Task description:
Will you output all of the data below exactly, omitting the images?

BEGIN

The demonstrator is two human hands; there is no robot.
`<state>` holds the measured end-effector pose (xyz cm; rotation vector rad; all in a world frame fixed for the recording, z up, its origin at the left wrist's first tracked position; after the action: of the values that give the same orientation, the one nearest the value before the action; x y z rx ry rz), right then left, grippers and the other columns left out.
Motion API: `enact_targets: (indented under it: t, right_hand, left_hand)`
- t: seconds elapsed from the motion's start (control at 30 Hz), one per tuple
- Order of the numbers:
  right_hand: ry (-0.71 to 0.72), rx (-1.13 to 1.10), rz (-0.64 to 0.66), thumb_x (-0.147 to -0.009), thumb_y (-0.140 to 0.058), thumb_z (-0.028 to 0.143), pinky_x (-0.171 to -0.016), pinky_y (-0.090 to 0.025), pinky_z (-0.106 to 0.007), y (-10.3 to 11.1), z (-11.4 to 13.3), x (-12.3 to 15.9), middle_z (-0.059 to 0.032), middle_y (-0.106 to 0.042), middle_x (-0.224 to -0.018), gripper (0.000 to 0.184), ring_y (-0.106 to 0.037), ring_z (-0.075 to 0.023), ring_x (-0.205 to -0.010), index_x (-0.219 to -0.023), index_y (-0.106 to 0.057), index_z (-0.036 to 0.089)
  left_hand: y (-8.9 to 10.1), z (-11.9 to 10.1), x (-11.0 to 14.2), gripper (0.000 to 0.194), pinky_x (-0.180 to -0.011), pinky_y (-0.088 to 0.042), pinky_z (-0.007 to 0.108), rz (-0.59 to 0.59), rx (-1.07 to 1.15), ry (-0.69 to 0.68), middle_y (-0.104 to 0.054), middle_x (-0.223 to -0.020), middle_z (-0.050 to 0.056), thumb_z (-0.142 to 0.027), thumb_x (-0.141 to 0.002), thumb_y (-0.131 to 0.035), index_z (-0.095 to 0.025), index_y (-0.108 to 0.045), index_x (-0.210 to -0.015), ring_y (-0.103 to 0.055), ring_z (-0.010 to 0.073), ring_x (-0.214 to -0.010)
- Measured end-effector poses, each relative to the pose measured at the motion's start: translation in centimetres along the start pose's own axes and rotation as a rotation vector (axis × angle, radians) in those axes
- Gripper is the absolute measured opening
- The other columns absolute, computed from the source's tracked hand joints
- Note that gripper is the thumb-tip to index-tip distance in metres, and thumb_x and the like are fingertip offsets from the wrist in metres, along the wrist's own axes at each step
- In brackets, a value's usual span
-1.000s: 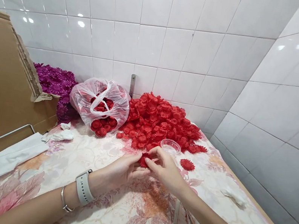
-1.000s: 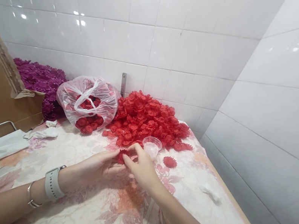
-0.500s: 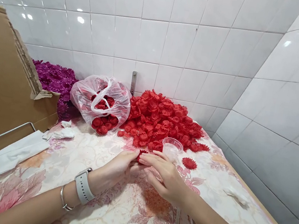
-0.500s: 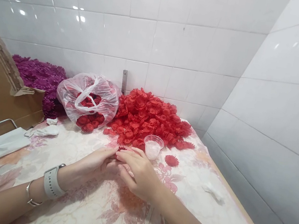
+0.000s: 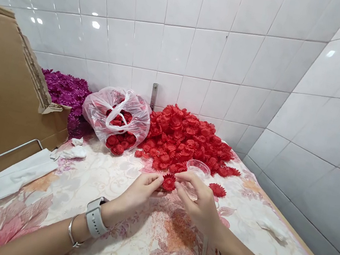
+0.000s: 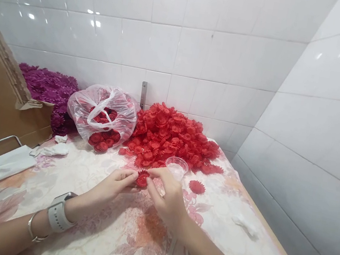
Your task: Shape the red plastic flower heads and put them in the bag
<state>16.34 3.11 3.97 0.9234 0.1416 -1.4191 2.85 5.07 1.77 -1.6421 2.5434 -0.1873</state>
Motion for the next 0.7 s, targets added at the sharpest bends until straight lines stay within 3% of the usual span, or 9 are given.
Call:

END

Answer for this exercise:
The demonstrator is two human hands; there is no robot.
`<state>` holds the measured end-effector pose (xyz cm; rotation vector rad; all in a world frame fixed for the recording, z up, its origin at the left wrist's first tracked position; after the action: of the values that give the same orientation, the one nearest the value before the action; x y z rx ry rz), right then left, grippers and the other columns left out.
Motion API: `enact_targets: (indented under it: t, right_hand, left_hand)`
- t: seconds elapsed from the motion's start (control at 30 Hz), one per tuple
- Order of the numbers:
  right_hand: ry (-0.71 to 0.72), rx (-1.13 to 1.10), rz (-0.64 to 0.66), thumb_x (-0.147 to -0.009), thumb_y (-0.140 to 0.058), thumb_z (-0.028 to 0.143), pinky_x (-0.171 to -0.016), pinky_y (-0.090 to 0.025), pinky_z (-0.106 to 0.007), y (-10.3 to 11.1), z (-11.4 to 13.3), x (-12.3 to 15.9), middle_z (-0.059 to 0.032), middle_y (-0.106 to 0.042), middle_x (-0.224 to -0.018), gripper (0.000 to 0.184), ring_y (-0.106 to 0.037), ring_z (-0.075 to 0.023), ring_x (-0.205 to -0.010), index_x (-0.219 to -0.023), index_y (-0.106 to 0.057), index_z (-0.036 to 0.089)
  left_hand: y (-8.9 to 10.1), z (-11.9 to 10.1), x (-11.0 to 14.2), gripper (0.000 to 0.194), pinky_x (-0.180 to -0.011), pinky_y (-0.088 to 0.042), pinky_z (-0.007 to 0.108), rz (-0.59 to 0.59), rx (-1.07 to 1.15), ry (-0.69 to 0.68), middle_y (-0.104 to 0.054), middle_x (-0.223 to -0.020), middle_z (-0.050 to 0.056), thumb_z (-0.142 to 0.027), thumb_x (-0.141 to 0.002), thumb_y (-0.131 to 0.035), index_z (-0.095 to 0.025), index_y (-0.108 to 0.045), index_x (-0.210 to -0.015), ring_y (-0.103 to 0.055), ring_z (-0.010 to 0.073), ring_x (-0.214 to -0.010)
- Measured end-effector poses, each relative to the pose measured at the motion's start: translation in centimetres along the start pose's own axes and rotation as a rotation vector (axis × angle, radians) in those axes
- Gripper is the absolute measured opening
- The other columns absolute, computed from the source's tracked hand joints
- Note that gripper is the thumb-tip to index-tip distance in metres, and thumb_x and the like are fingertip offsets from the wrist in metres, along the wrist's own axes at each step
- In brackets, a value's usual span
-1.000s: 
-1.000s: 
-0.500s: 
-0.500s: 
+0.000s: 
+0.000s: 
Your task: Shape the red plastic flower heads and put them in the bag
<state>16.34 3.11 3.97 0.9234 0.1416 -1.4191 2.85 5.07 1.77 -1.6421 2.5434 -0.1873</state>
Motion for the next 0.7 s, targets added at the sharpest bends until straight lines stay within 3% of the usual span, or 9 are given.
Call:

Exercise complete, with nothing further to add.